> _The problem_:
What is needed is an exact reproduction of the listing, without its pictures.

> _Raw data_:
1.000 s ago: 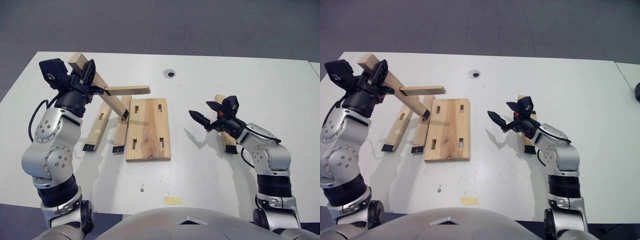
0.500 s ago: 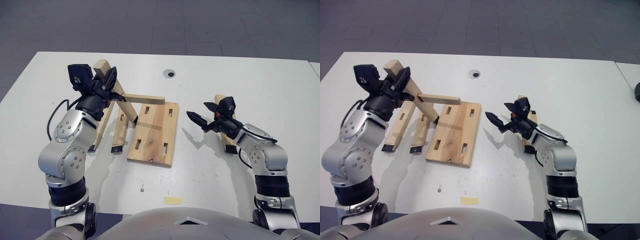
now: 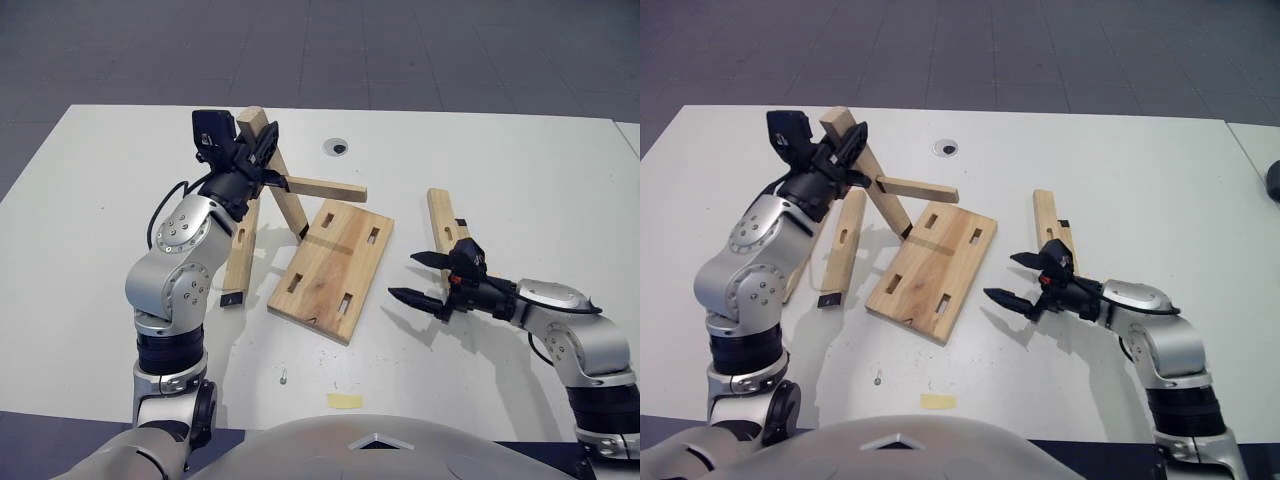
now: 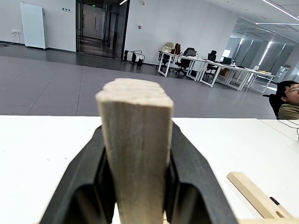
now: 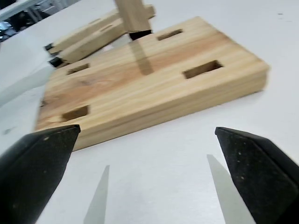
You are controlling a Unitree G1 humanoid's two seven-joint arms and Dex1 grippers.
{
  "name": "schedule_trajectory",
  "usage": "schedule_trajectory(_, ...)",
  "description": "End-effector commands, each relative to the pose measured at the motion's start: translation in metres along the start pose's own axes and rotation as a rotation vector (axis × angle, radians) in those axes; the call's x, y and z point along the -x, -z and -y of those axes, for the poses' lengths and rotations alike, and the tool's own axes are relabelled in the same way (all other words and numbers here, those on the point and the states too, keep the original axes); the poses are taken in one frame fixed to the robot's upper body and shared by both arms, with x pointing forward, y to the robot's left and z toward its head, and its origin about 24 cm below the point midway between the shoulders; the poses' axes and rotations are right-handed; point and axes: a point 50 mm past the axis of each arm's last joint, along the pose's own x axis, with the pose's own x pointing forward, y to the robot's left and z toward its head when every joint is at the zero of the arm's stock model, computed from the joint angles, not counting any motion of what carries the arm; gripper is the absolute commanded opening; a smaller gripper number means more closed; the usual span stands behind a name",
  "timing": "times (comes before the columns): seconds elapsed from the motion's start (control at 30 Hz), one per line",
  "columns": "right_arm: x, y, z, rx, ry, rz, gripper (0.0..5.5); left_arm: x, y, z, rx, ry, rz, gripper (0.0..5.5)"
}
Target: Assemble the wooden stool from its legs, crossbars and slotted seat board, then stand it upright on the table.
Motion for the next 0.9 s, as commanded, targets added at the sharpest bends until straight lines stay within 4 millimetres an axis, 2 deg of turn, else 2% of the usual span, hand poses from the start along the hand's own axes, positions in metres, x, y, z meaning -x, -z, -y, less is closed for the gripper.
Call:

> _Task response_:
1.000 s ago: 
0.500 s ago: 
now: 
now: 
now: 
You are controlling a Unitree G1 humanoid's two seven-joint arms and Dex1 grippers.
{
  "name": "schedule_trajectory",
  "usage": "schedule_trajectory(_, ...)",
  "description": "End-effector commands, each relative to the pose measured at the motion's start: translation in metres along the start pose's own axes and rotation as a rotation vector (axis × angle, radians) in those axes; the call's x, y and z point along the -x, -z and -y of those axes, for the poses' lengths and rotations alike, and the tool's own axes are relabelled in the same way (all other words and numbers here, those on the point and the states too, keep the original axes); the poses are taken in one frame fixed to the robot's upper body and shared by both arms, with x pointing forward, y to the robot's left and z toward its head, and its origin about 24 cm below the point midway between the shoulders; the poses' axes and rotations are right-handed; point and axes: a point 50 mm past the axis of each arm's last joint, along the pose's own x axis, with the pose's own x pointing forward, y to the robot's left and z toward its head when every joint is at the zero of the arm's stock model, computed from the joint angles, not counting any motion of what carries the arm; gripper is the absolute commanded opening; a smaller gripper number means more closed; the usual span stands behind a name",
  "timing": "times (comes before the columns): seconds elapsed from the motion's start (control at 30 Hz), one per line",
  "columns": "right_arm: x, y, z, rx, ry, rz, gripper (0.0..5.5); left_arm: x, y, z, rx, ry, rz, gripper (0.0..5.5)"
}
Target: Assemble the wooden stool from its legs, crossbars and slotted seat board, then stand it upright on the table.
Motion for the next 0.9 s, as commanded, targets added at the sharpest bends until straight lines stay within 4 millimetres an axis, 2 deg of turn, else 2% of the usual span, hand poses from the start along the hand's own axes, positions in metres, x, y, z meaning -x, -z, -y, less is closed for the gripper.
Call:

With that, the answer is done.